Comment mieux encadrer les nouvelles dérives du numérique ? C’est la question sur laquelle Arthur Delaporte, député (PS) du Calvados, et Stéphane Vojetta, ancien député (Renaissance) des Français de l’étranger, ont travaillé ces derniers mois. Deux ans et demi après l’adoption de la « loi influenceurs », dont ils sont à l’origine, ils ont remis, lundi 12 janvier, au premier ministre, Sébastien Lecornu, un rapport assorti de 78 recommandations pour « combler les angles morts de la régulation ».
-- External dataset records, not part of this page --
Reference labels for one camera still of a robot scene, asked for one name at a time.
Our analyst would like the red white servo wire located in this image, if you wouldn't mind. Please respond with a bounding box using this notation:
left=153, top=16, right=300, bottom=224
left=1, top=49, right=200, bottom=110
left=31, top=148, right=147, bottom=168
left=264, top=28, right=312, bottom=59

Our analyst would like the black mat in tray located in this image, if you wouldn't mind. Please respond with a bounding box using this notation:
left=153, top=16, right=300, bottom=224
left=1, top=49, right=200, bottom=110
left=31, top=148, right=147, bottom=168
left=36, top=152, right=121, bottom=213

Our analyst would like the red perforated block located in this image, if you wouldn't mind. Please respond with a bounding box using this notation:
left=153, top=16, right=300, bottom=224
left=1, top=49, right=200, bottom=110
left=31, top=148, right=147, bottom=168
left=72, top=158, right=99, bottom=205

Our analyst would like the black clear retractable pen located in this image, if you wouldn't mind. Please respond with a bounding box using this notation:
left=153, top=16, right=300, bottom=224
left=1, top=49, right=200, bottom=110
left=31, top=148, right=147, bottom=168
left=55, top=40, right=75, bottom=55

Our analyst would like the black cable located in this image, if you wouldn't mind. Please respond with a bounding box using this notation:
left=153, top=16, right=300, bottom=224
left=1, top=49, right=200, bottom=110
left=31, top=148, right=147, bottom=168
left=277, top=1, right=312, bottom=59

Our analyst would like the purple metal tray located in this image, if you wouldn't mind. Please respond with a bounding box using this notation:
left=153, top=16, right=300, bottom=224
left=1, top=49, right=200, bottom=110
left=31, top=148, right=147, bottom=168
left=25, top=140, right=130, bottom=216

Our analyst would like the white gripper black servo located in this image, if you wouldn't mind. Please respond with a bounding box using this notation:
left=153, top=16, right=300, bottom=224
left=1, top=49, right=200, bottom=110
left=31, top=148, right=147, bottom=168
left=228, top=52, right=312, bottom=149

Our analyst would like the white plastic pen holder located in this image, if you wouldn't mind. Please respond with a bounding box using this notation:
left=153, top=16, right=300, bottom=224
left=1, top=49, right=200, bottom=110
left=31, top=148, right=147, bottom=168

Parmi ces propositions, certaines devraient « se traduire en actes » au cours des prochaines semaines, a promis, mardi, la ministre déléguée chargée de l’intelligence artificielle et du numérique, Anne Le Hénanff, lors d’une conférence de presse.
A commencer par la mise en place d’un « portail-guichet unique de signalement » permettant aux citoyens de dénoncer, dans un seul et même espace, les contenus problématiques rencontrés en ligne, et à l’Etat de mettre en place un suivi plus efficace des tendances et des dangers émergents.
La ministre souhaite également « renforcer les pouvoirs d’enquête des autorités chargées de la régulation », telles que l’Autorité de régulation de la communication audiovisuelle et numérique (Arcom), contrôler davantage les pratiques de monétisation des jeux vidéo et encadrer avec « fermeté » les intelligences artificielles génératives.